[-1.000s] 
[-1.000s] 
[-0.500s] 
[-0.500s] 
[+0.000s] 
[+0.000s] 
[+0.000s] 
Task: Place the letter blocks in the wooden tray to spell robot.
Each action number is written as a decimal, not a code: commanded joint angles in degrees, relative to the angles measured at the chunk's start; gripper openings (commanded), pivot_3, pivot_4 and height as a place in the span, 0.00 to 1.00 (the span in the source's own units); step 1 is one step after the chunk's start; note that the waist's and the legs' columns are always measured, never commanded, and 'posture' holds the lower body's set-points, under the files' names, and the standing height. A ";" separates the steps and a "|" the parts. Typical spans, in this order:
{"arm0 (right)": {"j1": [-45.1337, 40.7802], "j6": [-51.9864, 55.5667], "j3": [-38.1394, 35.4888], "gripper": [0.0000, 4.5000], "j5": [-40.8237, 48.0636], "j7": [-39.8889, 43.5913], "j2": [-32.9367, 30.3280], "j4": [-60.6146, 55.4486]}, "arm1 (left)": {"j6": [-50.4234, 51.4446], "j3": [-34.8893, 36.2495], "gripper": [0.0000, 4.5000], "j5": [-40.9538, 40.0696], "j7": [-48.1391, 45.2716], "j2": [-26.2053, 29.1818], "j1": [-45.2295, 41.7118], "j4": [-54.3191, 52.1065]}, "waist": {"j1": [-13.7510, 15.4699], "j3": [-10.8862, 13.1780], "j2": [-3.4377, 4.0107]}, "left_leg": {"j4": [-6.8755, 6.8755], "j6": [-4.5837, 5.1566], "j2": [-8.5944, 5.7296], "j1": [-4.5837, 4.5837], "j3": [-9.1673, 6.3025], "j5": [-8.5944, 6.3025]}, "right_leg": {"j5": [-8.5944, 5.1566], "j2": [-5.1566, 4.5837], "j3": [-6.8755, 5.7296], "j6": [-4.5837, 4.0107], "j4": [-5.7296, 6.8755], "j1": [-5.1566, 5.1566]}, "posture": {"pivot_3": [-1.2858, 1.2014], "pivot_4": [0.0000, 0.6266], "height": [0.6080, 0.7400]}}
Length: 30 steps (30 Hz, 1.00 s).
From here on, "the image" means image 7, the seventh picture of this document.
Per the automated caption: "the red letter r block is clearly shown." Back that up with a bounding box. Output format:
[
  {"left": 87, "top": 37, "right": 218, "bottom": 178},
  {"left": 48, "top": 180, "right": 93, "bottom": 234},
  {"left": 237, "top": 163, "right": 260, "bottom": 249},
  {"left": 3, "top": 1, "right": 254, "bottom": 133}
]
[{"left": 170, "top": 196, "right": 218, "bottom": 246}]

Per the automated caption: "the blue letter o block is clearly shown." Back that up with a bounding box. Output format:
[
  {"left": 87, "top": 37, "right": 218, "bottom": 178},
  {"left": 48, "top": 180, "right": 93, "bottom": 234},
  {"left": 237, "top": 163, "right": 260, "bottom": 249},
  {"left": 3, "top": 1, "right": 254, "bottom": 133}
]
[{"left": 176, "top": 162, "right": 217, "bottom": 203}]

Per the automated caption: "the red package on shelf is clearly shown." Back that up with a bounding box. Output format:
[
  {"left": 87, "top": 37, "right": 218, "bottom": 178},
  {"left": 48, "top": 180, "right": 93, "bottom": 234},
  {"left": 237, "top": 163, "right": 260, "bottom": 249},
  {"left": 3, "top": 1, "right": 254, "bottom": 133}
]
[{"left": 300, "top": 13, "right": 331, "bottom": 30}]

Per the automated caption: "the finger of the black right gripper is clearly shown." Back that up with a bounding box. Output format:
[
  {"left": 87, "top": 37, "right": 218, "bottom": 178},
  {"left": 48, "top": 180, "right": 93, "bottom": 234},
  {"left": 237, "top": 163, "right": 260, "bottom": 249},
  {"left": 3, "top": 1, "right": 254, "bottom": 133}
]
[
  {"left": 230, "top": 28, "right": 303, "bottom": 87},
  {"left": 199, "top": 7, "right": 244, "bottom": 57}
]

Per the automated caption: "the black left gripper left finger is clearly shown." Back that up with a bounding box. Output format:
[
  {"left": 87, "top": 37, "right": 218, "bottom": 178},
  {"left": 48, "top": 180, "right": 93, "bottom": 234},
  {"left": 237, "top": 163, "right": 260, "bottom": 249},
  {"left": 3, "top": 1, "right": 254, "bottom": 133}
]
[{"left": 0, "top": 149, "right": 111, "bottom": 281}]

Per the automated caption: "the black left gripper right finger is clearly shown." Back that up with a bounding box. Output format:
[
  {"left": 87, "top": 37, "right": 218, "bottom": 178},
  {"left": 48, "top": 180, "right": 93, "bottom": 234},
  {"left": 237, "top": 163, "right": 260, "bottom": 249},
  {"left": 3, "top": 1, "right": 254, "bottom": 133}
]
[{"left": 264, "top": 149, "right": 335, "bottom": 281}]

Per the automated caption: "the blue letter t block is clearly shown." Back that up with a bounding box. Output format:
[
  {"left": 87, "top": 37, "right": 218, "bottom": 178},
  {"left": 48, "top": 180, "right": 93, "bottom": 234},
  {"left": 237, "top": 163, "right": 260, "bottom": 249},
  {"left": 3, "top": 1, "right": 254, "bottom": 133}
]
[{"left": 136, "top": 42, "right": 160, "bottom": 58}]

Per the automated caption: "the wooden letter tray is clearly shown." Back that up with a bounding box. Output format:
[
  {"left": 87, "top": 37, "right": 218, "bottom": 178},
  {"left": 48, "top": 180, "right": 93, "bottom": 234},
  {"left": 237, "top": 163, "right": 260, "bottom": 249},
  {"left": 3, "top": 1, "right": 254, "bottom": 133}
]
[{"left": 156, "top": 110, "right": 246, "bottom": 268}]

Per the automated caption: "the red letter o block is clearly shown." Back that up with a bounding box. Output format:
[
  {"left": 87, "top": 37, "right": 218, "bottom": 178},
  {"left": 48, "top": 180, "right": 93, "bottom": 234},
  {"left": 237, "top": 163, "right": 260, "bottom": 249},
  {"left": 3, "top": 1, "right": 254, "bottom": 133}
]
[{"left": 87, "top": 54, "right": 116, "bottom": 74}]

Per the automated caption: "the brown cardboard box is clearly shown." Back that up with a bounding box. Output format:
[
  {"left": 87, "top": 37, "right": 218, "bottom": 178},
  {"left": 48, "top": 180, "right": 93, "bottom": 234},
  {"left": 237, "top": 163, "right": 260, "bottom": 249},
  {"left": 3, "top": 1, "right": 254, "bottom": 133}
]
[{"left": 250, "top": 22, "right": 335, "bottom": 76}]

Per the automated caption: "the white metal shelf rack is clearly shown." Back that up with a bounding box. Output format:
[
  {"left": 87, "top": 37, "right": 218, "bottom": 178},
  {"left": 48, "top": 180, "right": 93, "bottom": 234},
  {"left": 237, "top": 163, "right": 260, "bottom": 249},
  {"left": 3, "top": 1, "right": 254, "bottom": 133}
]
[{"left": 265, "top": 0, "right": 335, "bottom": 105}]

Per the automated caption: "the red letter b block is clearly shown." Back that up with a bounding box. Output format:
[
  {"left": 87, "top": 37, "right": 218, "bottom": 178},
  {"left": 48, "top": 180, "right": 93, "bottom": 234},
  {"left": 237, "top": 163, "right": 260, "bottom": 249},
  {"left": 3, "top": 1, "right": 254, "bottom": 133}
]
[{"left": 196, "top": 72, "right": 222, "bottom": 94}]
....
■ EXERCISE PROMPT: Copy out all lines of the material containing the word "shelf".

■ RESULT:
Per the automated caption: "the red package on shelf is clearly shown." Back that up with a bounding box. Output format:
Per the automated caption: "the white metal shelf rack is clearly shown." Back that up with a bounding box. Output format:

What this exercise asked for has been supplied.